Problem requirements:
When every entry has been read, print each one back exactly.
:: Data provided ::
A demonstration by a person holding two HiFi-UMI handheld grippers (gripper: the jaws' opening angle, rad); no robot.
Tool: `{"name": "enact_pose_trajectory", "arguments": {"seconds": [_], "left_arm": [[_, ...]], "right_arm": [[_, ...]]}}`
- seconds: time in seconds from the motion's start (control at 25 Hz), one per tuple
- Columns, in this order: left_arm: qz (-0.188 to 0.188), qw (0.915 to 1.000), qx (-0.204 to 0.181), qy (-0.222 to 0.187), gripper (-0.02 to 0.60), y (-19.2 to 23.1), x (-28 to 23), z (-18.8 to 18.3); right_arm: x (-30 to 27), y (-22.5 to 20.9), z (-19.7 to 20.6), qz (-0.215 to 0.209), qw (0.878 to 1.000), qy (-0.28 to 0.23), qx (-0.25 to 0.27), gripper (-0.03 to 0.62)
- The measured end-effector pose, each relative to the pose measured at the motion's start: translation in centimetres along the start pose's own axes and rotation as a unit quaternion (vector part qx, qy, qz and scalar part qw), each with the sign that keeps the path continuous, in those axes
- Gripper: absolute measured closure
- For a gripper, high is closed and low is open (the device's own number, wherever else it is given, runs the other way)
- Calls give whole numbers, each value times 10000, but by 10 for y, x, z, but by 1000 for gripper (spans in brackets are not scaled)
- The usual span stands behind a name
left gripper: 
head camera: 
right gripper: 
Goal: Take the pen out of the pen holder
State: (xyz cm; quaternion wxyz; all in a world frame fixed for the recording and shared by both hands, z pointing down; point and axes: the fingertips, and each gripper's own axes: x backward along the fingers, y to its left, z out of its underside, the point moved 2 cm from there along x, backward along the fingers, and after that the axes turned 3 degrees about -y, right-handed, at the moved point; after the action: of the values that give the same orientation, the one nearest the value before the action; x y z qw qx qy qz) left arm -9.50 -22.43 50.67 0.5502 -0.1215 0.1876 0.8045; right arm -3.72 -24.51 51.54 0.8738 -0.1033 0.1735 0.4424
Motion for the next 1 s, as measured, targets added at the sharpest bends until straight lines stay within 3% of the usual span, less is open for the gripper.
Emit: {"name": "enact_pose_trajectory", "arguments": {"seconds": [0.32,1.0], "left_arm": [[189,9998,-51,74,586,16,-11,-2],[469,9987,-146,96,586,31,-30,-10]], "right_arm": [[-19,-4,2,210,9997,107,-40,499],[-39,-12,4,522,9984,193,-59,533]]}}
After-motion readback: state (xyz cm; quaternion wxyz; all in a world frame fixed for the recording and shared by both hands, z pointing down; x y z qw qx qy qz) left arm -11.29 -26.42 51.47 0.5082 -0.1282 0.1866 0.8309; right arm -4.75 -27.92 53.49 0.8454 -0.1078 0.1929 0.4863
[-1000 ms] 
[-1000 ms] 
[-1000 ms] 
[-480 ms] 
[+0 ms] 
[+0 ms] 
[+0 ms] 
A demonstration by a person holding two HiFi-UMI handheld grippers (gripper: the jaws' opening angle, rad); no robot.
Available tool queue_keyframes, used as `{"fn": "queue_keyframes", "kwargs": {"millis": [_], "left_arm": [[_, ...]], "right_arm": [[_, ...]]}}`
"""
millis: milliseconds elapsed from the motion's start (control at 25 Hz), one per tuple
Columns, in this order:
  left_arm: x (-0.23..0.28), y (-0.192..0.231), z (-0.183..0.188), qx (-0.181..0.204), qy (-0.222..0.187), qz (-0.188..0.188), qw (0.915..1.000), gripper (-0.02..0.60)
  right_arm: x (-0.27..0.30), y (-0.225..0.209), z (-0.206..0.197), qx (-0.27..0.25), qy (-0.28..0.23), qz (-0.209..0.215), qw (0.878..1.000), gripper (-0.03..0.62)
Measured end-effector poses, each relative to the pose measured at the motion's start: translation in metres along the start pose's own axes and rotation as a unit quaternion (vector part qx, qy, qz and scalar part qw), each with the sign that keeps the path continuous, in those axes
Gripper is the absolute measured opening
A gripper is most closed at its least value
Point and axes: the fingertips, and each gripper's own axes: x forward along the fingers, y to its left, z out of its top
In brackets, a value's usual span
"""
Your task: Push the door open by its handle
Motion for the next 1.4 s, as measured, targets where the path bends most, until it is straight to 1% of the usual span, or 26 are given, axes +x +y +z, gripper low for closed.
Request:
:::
Exercise result:
A demonstration by a person holding two HiFi-UMI handheld grippers (gripper: the jaws' opening angle, rad); no robot.
Tool: `{"name": "enact_pose_trajectory", "arguments": {"seconds": [_], "left_arm": [[_, ...]], "right_arm": [[_, ...]]}}`
- seconds: time in seconds from the motion's start (control at 25 Hz), one per tuple
- Columns, in this order: left_arm: qz (-0.188 to 0.188), qw (0.915 to 1.000), qx (-0.204 to 0.181), qy (-0.222 to 0.187), gripper (-0.02 to 0.60), y (-19.2 to 23.1), x (-28 to 23), z (-18.8 to 18.3); right_arm: x (-30 to 27), y (-22.5 to 20.9), z (-19.7 to 20.6), qz (-0.215 to 0.209), qw (0.878 to 1.000), qy (-0.28 to 0.23), qx (-0.25 to 0.27), gripper (-0.03 to 0.62)
- The measured end-effector pose, each relative to the pose measured at the motion's start: translation in centimetres along the start pose's own axes and rotation as a unit quaternion (vector part qx, qy, qz and scalar part qw), each with the sign that keeps the path continuous, in those axes
- Gripper: absolute measured closure
- For a gripper, high is closed and low is open (the device's own number, wherever else it is given, runs the other way)
- Calls give whole numbers, each value times 10000, but by 10 for y, x, z, but by 1000 for gripper (spans in brackets are not scaled)
- The usual span stands behind a name
left gripper: 
head camera: 
right gripper: 
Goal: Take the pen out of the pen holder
State: (xyz cm; quaternion wxyz; all in a world frame fixed for the recording and shared by both hands, z pointing down; point and axes: the fingertips, and each gripper's own axes: x backward along the fingers, y to its left, z out of its underside, the point moved 2 cm from there along x, backward along the fingers, and after that the axes turned 3 degrees about -y, right-handed, at the moved point; after the action: of the values that give the same orientation, the one nearest the value before the action; x y z qw qx qy qz) left arm -9.50 -22.43 50.67 0.5502 -0.1215 0.1876 0.8045; right arm -3.72 -24.51 51.54 0.8738 -0.1033 0.1735 0.4424
Motion for the next 1 s, as measured, targets added at the sharpest bends until straight lines stay within 3% of the usual span, less is open for the gripper.
Emit: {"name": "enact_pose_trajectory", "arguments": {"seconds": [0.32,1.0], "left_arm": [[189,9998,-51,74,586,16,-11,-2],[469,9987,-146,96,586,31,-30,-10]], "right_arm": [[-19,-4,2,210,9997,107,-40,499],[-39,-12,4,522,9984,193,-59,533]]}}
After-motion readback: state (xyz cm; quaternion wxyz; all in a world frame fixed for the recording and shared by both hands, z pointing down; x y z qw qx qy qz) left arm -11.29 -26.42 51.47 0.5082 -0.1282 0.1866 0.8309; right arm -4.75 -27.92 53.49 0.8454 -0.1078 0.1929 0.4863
[-1000 ms] 
[-1000 ms] 
[-1000 ms] 
[-480 ms] 
[+0 ms] 
[+0 ms] 
[+0 ms] 
A demonstration by a person holding two HiFi-UMI handheld grippers (gripper: the jaws' opening angle, rad); no robot.
Available tool queue_keyframes, used as `{"fn": "queue_keyframes", "kwargs": {"millis": [_], "left_arm": [[_, ...]], "right_arm": [[_, ...]]}}`
"""
millis: milliseconds elapsed from the motion's start (control at 25 Hz), one per tuple
Columns, in this order:
  left_arm: x (-0.23..0.28), y (-0.192..0.231), z (-0.183..0.188), qx (-0.181..0.204), qy (-0.222..0.187), qz (-0.188..0.188), qw (0.915..1.000), gripper (-0.02..0.60)
  right_arm: x (-0.27..0.30), y (-0.225..0.209), z (-0.206..0.197), qx (-0.27..0.25), qy (-0.28..0.23), qz (-0.209..0.215), qw (0.878..1.000), gripper (-0.03..0.62)
Measured end-effector poses, each relative to the pose measured at the motion's start: translation in metres along the start pose's own axes and rotation as a unit quaternion (vector part qx, qy, qz and scalar part qw), each with the sign that keeps the path continuous, in those axes
Gripper is the absolute measured opening
A gripper is most closed at its least value
Point and axes: the fingertips, and each gripper's own axes: x forward along the fingers, y to its left, z out of its top
In brackets, a value's usual span
"""
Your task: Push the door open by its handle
Motion for the next 1.4 s, as measured, targets where the path bends most, until it is straight to 1% of the usual span, or 26 are given, axes +x +y +z, gripper low for closed.
Request:

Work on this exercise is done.